In only two decades, recycling in the U.S. has fundamentally transitioned from a response to a waste disposal crisis to a race to fulfill an insatiable global appetite for commodities. A few hallmarks of this transition included massive shifts in domestic recycled paper capacity (over $10 billion in investment in the 1990s), the development of an entire plastics reclamation industry almost from scratch, and the rise of China’s voracious consumption of secondary materials. Pressure on the virgin material base and escalating energy costs will keep feeding this preference for recycled commodities.

You don’t need Economics 101 to understand that expanding demand should drive an increase in supply. Price signals should mobilize more production – just as American farmers are now planting more corn acreage as bushel prices reach higher levels. In a classic capitalistic system, when demand rises, economic law dictates that suppliers will respond.

So why does this basic tenet appear not to work in the U.S. recycling system? A review of material prices since the 1990s indicates that price signals are clearly being sent. Why can’t our current municipal recycling programs keep up with rising demand? And why have material recovery rates essentially stagnated?

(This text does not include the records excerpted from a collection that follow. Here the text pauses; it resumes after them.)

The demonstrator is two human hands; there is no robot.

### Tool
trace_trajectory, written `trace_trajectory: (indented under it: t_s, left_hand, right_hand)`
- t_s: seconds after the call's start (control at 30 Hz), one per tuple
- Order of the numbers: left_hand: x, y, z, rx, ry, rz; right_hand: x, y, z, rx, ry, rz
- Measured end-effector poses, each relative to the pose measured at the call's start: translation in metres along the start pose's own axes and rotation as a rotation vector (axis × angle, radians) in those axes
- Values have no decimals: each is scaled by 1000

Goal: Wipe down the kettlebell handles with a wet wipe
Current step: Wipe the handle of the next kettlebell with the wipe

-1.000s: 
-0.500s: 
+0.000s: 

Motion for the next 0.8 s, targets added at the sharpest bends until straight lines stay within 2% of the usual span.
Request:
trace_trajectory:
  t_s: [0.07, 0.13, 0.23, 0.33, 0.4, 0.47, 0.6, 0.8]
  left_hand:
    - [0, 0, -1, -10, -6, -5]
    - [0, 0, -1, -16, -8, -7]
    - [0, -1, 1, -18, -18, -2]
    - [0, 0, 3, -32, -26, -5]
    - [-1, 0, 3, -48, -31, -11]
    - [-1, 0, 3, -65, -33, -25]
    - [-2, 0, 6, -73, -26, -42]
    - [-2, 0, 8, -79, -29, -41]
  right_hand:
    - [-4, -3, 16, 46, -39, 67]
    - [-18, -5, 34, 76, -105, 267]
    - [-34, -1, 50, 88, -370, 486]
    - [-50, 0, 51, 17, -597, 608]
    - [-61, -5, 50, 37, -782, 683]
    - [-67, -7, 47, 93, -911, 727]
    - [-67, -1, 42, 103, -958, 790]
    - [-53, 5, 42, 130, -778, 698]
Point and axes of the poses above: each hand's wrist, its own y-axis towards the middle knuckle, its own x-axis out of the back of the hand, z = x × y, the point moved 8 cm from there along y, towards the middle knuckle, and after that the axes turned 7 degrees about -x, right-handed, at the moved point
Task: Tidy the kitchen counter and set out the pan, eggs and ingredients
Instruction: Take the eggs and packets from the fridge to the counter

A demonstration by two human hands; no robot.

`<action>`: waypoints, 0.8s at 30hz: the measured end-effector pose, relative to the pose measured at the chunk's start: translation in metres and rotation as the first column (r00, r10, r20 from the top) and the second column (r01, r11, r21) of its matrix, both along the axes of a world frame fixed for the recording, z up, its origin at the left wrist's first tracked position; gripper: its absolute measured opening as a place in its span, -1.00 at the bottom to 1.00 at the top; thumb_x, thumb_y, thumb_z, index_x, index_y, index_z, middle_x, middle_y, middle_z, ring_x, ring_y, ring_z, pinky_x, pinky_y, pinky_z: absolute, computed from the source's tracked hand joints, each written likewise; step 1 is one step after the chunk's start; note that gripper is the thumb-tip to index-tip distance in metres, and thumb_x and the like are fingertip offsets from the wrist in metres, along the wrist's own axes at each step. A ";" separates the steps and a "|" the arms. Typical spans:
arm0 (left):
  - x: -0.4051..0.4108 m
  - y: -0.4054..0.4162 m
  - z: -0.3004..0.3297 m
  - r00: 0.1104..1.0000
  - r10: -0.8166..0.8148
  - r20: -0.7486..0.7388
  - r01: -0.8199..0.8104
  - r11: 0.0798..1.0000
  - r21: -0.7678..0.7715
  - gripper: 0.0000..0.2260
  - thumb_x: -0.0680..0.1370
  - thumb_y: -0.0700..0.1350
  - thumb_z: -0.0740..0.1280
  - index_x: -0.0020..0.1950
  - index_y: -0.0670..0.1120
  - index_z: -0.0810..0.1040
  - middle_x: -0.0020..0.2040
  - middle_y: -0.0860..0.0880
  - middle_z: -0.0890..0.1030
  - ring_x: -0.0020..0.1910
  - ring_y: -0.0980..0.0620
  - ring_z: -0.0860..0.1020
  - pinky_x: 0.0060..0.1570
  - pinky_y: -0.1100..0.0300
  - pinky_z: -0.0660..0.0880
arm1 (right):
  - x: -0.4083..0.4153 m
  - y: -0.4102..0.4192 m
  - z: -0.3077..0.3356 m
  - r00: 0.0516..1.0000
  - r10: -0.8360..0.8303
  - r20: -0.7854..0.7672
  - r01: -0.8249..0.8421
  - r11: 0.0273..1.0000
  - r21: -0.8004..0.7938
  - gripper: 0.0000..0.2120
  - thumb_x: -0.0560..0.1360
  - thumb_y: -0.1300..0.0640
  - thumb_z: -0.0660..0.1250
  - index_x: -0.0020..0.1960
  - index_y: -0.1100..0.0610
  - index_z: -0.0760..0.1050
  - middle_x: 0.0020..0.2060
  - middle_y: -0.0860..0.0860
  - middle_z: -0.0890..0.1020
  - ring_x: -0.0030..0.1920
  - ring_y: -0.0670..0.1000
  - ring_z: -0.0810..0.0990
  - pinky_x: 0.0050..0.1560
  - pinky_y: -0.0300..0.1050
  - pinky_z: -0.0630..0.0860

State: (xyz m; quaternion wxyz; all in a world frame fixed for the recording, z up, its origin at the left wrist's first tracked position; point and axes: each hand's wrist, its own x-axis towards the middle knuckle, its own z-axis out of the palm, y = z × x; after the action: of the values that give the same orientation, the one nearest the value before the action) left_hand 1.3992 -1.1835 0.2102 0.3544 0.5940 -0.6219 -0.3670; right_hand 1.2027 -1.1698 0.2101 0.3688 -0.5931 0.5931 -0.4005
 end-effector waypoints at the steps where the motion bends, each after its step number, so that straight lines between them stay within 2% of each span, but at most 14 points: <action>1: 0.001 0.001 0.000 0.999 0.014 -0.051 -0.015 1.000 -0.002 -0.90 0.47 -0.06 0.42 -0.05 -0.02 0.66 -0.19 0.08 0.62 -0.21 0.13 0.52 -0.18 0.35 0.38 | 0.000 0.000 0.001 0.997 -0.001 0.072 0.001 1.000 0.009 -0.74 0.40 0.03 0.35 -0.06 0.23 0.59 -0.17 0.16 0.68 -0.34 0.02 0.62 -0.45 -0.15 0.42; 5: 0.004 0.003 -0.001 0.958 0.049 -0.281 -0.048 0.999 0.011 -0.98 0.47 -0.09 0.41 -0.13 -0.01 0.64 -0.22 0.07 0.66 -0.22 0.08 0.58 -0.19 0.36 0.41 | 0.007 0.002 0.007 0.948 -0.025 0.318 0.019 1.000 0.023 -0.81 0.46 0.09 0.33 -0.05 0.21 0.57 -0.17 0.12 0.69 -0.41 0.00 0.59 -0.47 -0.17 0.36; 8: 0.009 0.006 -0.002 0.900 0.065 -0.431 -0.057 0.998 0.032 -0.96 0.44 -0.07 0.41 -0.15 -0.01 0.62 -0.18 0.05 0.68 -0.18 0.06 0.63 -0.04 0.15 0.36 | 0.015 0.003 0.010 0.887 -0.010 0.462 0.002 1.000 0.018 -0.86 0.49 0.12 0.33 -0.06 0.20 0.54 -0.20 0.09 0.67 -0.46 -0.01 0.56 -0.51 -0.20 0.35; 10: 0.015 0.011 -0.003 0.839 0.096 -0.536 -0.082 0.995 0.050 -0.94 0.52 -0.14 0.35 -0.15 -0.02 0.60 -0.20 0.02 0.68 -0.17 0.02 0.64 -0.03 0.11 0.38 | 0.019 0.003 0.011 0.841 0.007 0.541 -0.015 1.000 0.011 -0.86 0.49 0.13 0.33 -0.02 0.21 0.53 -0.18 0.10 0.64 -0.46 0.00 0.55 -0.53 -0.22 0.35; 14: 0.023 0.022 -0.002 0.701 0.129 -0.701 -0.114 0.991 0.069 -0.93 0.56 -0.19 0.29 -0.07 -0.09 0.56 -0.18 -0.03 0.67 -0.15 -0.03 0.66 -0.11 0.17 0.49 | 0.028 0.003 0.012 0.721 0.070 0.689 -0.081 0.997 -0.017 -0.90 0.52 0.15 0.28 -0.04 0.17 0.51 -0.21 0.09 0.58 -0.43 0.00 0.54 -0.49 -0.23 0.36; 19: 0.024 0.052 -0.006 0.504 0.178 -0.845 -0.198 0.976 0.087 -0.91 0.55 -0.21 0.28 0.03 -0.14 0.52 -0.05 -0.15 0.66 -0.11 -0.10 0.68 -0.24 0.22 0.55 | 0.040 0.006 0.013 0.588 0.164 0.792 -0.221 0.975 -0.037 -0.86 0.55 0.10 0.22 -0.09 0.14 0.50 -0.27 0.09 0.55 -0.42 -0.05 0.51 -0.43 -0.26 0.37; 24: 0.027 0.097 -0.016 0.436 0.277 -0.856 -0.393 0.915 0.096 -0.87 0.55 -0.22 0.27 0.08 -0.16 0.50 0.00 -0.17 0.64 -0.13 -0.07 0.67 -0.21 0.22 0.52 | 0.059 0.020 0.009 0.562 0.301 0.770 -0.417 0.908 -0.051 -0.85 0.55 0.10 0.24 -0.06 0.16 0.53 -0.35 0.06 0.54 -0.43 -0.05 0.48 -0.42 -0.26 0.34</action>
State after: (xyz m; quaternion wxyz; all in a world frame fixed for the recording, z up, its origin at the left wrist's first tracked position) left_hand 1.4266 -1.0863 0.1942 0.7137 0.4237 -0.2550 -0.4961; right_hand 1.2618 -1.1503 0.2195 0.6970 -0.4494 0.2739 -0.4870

One fundamental cause could be a lack of an economically rational supply base. The backbone of that supply has been thousands of community recycling programs, originally set in motion by the disposal crisis. In seeking to reduce dependence on landfills, local programs were designed to achieve a “public good” on par with schools, police protection, and libraries. Now, these programs – constrained by economic and political pressures on tax revenues that provide the system’s real and operating capital – seem ill-suited to the new paradigm of recycling as a commodity supply imperative.

To put it another way, if you were going to design a responsive commodity supply system, why would you rely on decision-makers who appear unmotivated by prices, have competing internal investments and are essentially unrewarded by the marketplace? And why would you set up a system in which the cost of production – in this case, collection of discarded materials – is not remotely covered by system income, even in the best material value scenarios?

Part of the appeal of extended producer responsibility (EPR) is that it could harness the business acumen of corporate capitalism to improve the commodity supply situation, shifting decision-making from conflicted government agencies to more economically rational actors. It would also inject capital that in turn would improve the overall performance of the system – i.e., collect more materials.

So, beyond a moral argument that producers take responsibility for their stuff, is there also a business case to be made for EPR? Could such a business case overcome the basic nature of U.S. capitalism in which corporations pursue self-interest first, despite potential long-term rewards of working together? And could the business case successfully address a situation in which straight return-on-investment calculations may not be applicable?

Many consumer product and commodity companies already recognize that action is necessary. Many have set specific goals around recycling, recyclability and post-consumer content utilization. Some are investing, albeit in small ways, in the collection and processing system. Can the scale of this commitment expand? And can it take on a more formal, collaborative framework that amplifies the individual efforts?

The writing is on the wall for the future of commodities and the companies that use them. The current recyclable supply system is agonizingly unresponsive to demand and nothing will change that anytime soon. However, concerted industry actions - including shifts in supply decision-making and capitalization - could bring huge benefits to the U.S. recycling system and to the economy as a whole. Nothing less is at stake than the competitiveness of our nation’s manufacturers in a material and energy insecure world.